Starting at the line that contains "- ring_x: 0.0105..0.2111" in the listing below, write out every line word for word until you have written the line that contains "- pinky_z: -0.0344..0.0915".

━━━━

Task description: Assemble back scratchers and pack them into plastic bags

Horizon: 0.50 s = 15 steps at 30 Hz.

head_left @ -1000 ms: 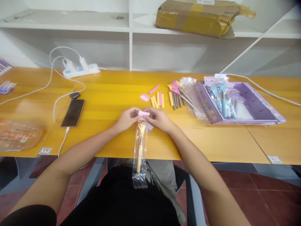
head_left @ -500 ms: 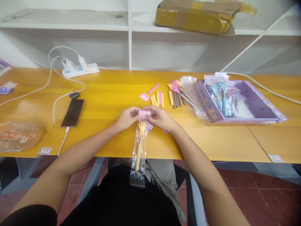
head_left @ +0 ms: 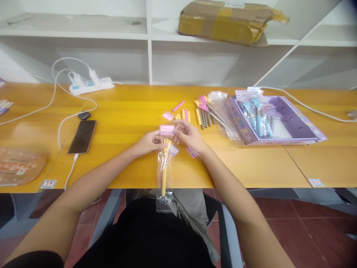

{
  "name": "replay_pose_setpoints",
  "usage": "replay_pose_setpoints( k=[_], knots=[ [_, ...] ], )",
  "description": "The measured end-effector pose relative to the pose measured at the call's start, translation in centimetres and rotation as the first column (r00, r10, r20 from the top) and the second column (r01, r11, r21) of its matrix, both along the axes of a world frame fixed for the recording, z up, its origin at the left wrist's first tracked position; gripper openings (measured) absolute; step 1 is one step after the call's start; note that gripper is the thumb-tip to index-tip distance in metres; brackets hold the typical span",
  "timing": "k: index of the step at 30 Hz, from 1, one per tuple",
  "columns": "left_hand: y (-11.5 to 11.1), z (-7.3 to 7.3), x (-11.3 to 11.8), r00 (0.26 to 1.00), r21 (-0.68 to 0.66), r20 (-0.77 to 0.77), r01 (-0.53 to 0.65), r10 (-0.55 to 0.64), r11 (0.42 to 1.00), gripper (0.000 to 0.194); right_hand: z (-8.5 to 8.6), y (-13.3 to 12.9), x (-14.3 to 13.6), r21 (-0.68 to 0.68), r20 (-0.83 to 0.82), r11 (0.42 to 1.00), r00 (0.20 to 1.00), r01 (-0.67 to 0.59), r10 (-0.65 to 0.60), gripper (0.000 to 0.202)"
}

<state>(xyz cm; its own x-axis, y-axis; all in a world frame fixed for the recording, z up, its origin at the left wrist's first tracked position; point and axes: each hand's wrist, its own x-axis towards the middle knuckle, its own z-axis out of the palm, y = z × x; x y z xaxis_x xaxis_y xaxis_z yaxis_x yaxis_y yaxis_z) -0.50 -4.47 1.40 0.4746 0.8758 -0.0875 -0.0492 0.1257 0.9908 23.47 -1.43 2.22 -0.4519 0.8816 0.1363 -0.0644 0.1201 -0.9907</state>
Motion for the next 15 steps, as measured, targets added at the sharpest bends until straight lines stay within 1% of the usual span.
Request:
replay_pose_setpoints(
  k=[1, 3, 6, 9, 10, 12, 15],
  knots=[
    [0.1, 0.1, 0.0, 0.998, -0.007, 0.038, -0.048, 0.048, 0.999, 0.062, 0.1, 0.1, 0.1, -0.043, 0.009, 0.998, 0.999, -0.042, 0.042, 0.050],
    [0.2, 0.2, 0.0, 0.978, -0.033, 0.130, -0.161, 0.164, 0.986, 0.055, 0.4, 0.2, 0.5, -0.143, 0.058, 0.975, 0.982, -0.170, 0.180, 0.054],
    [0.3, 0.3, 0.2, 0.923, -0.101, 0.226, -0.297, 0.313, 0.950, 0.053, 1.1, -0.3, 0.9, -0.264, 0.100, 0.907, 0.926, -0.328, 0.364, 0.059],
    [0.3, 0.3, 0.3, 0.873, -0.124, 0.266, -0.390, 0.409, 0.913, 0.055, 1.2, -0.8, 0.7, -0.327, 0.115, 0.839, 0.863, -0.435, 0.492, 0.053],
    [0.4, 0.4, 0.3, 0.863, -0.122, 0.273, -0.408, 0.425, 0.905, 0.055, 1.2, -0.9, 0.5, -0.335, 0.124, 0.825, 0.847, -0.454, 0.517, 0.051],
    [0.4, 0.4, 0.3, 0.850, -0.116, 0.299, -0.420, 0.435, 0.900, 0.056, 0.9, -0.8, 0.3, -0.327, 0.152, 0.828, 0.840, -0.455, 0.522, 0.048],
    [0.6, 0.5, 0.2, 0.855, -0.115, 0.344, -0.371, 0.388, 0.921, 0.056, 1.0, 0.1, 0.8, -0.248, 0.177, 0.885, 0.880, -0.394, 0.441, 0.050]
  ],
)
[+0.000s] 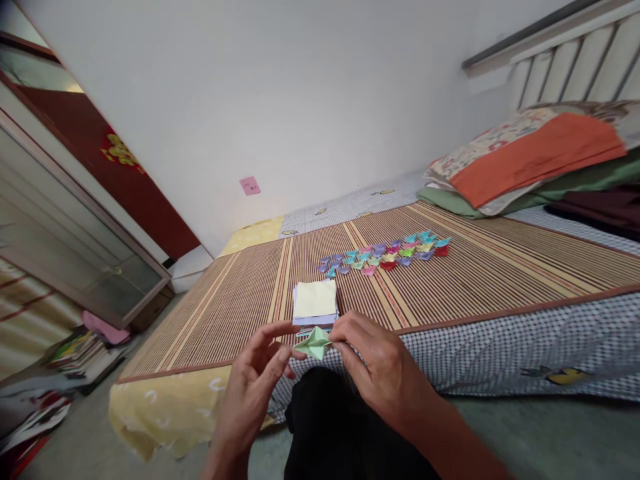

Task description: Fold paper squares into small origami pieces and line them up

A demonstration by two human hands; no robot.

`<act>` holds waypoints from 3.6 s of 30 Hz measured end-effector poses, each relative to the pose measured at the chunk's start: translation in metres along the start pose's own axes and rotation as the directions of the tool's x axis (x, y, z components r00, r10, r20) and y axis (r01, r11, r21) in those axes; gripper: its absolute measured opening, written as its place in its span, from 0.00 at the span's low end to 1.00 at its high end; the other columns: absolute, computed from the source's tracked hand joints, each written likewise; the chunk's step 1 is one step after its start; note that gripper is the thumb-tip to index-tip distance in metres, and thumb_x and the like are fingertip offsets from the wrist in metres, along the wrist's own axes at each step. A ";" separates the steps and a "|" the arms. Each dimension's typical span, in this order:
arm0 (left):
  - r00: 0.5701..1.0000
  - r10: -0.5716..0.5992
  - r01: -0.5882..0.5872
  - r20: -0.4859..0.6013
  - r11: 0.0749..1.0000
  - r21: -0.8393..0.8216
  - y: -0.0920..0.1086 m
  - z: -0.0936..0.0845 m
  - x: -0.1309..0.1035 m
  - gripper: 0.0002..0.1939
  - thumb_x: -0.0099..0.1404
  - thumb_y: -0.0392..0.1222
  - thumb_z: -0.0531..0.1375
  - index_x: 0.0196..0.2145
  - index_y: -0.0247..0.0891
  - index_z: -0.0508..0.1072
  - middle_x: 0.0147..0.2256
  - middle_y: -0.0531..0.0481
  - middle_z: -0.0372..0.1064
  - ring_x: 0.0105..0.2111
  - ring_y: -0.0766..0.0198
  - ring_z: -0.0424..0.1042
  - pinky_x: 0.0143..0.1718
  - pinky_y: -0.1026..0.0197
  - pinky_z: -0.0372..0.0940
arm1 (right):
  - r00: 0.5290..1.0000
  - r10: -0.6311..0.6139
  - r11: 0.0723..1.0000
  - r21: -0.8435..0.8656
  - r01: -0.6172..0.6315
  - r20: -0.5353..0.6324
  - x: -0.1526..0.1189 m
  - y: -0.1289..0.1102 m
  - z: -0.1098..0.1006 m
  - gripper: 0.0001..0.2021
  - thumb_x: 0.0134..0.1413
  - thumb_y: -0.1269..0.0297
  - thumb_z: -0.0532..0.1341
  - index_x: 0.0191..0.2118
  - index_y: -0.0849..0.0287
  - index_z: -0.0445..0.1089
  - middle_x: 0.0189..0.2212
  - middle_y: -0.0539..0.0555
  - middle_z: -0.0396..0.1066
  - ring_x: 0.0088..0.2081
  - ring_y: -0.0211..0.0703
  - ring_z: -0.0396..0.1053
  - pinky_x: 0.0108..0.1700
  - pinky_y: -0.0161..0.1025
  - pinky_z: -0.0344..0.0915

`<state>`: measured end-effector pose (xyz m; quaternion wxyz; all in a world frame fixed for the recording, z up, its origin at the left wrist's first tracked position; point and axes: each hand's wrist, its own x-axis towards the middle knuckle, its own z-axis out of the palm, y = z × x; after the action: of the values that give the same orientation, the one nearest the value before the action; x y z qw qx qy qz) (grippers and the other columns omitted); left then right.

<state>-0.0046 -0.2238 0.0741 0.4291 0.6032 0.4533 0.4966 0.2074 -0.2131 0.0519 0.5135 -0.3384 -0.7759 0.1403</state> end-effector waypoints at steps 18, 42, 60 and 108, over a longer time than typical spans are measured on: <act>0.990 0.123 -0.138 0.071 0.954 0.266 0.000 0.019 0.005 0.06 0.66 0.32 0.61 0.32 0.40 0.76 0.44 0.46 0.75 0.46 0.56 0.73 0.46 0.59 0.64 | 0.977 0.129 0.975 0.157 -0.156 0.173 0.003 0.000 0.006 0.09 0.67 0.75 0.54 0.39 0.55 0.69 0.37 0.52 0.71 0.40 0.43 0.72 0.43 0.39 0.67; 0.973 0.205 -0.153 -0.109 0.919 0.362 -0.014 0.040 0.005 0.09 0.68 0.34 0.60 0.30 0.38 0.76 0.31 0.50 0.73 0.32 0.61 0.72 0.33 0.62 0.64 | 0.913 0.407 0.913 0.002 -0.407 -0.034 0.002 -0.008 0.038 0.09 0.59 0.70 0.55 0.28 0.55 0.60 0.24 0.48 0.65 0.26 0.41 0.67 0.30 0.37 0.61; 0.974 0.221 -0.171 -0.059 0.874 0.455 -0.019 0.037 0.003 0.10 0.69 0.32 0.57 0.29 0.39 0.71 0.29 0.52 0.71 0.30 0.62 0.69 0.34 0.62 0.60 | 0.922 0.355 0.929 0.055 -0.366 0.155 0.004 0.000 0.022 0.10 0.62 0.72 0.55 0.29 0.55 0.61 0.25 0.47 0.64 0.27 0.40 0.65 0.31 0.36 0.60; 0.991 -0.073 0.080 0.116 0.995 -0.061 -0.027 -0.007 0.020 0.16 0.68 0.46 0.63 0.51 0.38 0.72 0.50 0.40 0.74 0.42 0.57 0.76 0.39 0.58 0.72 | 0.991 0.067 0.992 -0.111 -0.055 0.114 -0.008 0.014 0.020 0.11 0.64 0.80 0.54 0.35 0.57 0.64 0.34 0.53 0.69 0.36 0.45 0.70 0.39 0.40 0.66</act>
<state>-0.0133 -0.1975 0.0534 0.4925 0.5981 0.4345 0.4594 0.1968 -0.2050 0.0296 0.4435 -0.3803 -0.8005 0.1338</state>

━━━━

* RESULT BELOW:
  - ring_x: 0.0105..0.2111
  - ring_y: -0.0766..0.0198
  - ring_z: -0.0424..0.1042
  - pinky_x: 0.0143..0.1718
  - pinky_y: -0.1026..0.0197
  - pinky_z: -0.0372..0.0940
arm1 (right):
  - r00: 0.5290..1.0000
  - r10: -0.6311..0.6139
  - r11: 0.0723..1.0000
  - r21: -0.8435..0.8656
  - r01: -0.6172..0.6315
  - r20: -0.5353..0.6324
  - x: -0.1526..0.1189 m
  - y: -0.1289..0.1102 m
  - z: -0.1098..0.1006 m
  - gripper: 0.0001..0.2021
  - thumb_x: 0.0134..0.1413
  - thumb_y: -0.1269..0.0297
  - thumb_z: -0.0532..0.1341
  - index_x: 0.0191..0.2118
  - index_y: -0.0849..0.0287
  - index_z: -0.0445..0.1089
  - middle_x: 0.0189..0.2212
  - middle_y: -0.0539..0.0555
  - middle_z: -0.0396..0.1066
  - ring_x: 0.0088..0.2081
  - ring_y: -0.0211..0.0703
  - ring_z: -0.0396..0.1053
  - pinky_x: 0.0108..0.1700
  - pinky_y: -0.0161..0.1025
  - pinky_z: -0.0344..0.0915

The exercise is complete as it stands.